* _ACTIVITY_: Since only a count is wanted, work out how many lines in the material below contain the word "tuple" and return that number.

# # # # #

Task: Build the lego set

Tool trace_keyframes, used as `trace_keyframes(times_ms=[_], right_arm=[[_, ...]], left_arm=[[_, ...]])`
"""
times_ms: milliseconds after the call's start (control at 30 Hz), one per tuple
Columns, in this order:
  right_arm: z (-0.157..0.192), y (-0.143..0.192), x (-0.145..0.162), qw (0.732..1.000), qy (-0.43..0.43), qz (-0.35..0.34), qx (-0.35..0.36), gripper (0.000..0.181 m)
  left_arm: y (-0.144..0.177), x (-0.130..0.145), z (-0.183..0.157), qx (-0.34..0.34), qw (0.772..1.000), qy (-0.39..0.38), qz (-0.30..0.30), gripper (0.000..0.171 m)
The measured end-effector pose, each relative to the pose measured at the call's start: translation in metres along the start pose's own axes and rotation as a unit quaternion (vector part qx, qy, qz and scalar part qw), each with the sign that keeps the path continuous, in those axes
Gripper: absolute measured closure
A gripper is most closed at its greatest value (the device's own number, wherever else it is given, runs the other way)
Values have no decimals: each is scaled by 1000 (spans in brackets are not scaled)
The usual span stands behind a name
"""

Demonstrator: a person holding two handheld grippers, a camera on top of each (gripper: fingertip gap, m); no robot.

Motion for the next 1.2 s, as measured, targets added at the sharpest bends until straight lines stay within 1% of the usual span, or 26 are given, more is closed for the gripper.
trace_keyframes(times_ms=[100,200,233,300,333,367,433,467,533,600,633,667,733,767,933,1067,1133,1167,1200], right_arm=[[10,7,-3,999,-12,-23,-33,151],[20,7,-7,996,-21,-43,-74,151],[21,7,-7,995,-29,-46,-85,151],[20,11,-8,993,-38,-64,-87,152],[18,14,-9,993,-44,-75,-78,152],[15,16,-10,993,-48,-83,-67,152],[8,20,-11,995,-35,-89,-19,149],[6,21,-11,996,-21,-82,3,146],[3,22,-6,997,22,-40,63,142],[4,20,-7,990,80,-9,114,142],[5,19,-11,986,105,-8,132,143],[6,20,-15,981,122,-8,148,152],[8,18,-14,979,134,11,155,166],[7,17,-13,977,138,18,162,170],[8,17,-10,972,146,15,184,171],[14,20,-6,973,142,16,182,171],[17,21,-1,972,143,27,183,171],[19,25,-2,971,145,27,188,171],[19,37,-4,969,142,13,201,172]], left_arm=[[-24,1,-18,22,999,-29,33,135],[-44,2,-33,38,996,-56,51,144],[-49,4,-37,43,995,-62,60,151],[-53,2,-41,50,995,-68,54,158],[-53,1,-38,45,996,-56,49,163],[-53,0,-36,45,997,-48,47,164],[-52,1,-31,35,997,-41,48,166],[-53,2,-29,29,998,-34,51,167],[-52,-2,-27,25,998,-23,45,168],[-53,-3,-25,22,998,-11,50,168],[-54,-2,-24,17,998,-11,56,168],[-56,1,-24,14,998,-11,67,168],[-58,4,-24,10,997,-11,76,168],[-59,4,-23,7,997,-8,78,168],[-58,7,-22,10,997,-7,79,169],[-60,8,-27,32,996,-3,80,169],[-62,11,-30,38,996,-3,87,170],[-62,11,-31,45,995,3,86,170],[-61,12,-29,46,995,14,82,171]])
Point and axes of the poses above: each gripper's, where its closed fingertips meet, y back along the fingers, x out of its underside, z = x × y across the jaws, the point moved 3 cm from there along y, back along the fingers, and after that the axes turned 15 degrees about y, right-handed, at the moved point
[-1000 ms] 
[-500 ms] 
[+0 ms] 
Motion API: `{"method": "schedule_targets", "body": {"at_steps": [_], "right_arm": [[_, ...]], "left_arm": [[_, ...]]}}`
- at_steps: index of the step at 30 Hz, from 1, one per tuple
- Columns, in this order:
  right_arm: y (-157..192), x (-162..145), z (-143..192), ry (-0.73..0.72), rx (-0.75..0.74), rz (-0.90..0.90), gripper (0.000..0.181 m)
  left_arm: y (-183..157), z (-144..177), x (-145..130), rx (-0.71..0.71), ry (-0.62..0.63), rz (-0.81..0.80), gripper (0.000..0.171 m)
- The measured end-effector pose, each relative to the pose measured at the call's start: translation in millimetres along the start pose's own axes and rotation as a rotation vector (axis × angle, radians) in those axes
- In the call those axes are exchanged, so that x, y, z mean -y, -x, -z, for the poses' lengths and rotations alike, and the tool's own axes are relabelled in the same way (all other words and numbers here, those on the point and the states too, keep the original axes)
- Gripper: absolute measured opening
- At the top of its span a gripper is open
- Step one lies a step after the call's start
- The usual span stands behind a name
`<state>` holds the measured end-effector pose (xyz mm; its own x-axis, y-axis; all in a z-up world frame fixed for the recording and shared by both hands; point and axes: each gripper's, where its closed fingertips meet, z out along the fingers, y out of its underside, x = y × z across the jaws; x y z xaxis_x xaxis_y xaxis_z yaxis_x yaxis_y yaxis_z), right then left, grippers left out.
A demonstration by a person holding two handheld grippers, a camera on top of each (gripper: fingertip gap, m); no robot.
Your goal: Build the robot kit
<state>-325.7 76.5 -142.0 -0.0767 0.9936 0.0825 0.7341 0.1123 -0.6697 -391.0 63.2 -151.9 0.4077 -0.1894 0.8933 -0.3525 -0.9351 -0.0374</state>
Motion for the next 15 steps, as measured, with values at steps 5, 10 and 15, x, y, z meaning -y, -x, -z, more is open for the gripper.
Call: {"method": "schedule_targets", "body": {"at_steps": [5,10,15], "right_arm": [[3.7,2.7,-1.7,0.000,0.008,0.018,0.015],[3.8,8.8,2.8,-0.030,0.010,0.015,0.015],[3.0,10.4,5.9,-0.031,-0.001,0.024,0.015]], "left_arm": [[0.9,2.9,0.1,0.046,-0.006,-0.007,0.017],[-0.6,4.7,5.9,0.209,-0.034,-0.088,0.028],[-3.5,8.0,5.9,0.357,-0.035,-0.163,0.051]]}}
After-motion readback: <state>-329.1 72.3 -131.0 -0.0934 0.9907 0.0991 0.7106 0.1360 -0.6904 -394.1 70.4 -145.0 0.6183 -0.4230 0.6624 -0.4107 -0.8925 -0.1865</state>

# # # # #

* _TASK SOLUTION_: 2